# [Recorded data]
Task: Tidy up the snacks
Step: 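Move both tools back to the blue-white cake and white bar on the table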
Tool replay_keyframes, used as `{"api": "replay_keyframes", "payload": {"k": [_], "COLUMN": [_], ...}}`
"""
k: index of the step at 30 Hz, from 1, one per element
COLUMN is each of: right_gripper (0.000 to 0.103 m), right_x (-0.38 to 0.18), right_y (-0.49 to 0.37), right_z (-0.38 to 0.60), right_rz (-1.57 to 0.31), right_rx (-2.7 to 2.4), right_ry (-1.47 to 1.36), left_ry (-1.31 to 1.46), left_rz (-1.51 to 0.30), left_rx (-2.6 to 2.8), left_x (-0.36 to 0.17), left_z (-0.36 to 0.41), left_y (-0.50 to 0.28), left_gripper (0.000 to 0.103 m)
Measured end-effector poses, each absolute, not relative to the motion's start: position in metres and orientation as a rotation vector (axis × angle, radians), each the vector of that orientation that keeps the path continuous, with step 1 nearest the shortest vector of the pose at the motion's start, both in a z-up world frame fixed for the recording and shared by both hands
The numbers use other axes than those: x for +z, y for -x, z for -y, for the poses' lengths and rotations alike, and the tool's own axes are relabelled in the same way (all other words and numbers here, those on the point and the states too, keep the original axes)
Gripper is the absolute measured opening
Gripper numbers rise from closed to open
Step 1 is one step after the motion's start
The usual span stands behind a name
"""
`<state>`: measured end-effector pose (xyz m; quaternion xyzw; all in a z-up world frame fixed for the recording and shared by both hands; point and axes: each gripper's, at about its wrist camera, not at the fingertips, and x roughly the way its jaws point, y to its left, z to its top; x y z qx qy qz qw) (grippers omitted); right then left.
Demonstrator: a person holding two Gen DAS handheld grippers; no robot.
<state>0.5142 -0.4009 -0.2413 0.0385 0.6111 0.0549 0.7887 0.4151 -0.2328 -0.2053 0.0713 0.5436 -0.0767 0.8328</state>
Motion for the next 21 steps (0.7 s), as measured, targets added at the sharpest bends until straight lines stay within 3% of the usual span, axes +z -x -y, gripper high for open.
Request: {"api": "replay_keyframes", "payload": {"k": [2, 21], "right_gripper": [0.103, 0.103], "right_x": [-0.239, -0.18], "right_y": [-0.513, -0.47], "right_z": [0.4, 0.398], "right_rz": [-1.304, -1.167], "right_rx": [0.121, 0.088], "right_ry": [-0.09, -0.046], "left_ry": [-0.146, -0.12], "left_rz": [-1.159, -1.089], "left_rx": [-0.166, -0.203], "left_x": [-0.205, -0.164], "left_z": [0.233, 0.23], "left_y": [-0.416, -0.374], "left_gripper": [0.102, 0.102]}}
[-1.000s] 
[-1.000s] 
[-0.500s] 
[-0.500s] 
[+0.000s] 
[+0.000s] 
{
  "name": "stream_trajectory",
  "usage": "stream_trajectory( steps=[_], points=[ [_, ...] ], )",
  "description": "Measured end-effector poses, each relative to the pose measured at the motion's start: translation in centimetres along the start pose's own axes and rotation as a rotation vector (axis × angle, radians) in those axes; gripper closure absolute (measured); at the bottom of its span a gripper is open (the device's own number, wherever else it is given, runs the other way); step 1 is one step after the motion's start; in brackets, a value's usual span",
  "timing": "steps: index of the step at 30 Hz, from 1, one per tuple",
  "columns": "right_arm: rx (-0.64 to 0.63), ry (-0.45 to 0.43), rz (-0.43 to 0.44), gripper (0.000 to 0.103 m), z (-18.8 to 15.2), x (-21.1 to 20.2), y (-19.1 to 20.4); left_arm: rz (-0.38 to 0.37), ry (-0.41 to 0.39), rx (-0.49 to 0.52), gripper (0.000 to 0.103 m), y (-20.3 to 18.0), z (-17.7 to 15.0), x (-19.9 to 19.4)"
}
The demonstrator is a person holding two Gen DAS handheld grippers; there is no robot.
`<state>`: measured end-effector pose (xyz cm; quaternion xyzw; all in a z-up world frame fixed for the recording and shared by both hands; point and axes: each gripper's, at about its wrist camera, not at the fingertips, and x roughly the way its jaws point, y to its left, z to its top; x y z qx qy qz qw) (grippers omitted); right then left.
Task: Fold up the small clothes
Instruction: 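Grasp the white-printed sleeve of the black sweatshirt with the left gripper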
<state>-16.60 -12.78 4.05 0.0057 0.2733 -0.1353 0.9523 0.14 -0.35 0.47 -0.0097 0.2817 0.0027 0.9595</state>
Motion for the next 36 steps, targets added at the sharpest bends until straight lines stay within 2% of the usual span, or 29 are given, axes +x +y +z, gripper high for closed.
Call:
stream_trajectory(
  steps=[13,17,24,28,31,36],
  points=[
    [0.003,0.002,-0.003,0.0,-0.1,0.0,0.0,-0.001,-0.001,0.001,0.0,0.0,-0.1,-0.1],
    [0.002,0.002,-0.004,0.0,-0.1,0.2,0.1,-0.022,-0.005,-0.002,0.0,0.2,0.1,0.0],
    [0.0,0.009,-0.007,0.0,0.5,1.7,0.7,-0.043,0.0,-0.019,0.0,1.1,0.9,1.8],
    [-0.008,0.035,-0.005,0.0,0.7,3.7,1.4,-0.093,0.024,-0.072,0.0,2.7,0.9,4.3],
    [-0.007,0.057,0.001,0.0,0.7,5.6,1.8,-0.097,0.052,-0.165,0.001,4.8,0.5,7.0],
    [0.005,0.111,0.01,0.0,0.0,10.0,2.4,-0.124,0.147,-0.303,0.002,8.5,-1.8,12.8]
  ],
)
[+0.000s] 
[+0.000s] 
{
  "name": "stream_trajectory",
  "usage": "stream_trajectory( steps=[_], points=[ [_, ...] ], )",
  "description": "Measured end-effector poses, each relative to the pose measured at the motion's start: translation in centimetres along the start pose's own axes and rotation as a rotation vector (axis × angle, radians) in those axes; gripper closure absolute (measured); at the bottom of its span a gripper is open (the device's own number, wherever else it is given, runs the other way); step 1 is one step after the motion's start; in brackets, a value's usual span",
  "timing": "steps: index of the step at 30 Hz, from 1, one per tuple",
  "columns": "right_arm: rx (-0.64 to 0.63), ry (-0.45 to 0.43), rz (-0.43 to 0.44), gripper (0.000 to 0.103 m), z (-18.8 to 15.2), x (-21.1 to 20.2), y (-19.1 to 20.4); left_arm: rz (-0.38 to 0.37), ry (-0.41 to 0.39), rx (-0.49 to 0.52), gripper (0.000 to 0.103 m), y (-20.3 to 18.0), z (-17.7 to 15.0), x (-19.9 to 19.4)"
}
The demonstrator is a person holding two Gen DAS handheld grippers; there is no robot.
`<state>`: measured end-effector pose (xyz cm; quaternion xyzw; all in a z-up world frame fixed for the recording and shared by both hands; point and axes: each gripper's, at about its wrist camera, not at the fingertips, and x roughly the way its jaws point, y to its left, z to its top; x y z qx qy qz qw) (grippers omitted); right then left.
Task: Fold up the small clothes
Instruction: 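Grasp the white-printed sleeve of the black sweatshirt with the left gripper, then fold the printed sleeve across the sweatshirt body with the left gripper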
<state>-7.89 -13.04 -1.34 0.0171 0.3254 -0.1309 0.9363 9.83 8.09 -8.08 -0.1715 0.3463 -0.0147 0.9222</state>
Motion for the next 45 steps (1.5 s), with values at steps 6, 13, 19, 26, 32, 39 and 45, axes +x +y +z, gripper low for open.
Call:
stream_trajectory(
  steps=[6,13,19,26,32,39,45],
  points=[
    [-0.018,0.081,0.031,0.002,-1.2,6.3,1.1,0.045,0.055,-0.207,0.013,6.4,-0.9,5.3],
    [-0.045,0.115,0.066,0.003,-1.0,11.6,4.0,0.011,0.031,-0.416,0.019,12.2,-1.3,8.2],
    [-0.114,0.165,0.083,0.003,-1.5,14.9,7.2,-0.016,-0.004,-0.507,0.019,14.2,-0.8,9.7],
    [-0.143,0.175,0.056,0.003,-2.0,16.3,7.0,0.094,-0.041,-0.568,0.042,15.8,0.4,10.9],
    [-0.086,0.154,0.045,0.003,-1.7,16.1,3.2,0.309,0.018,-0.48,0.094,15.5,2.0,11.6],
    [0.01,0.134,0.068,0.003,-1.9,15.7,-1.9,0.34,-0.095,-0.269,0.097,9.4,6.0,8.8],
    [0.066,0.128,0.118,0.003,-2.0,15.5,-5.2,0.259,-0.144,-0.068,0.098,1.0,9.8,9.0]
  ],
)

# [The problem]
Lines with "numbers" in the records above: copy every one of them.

# [Exercise answer]
The numbers use other axes than those: x for +z, y for -x, z for -y, for the poses' lengths and rotations alike, and the tool's own axes are relabelled in the same way (all other words and numbers here, those on the point and the states too, keep the original axes)
Gripper numbers rise from closed to open

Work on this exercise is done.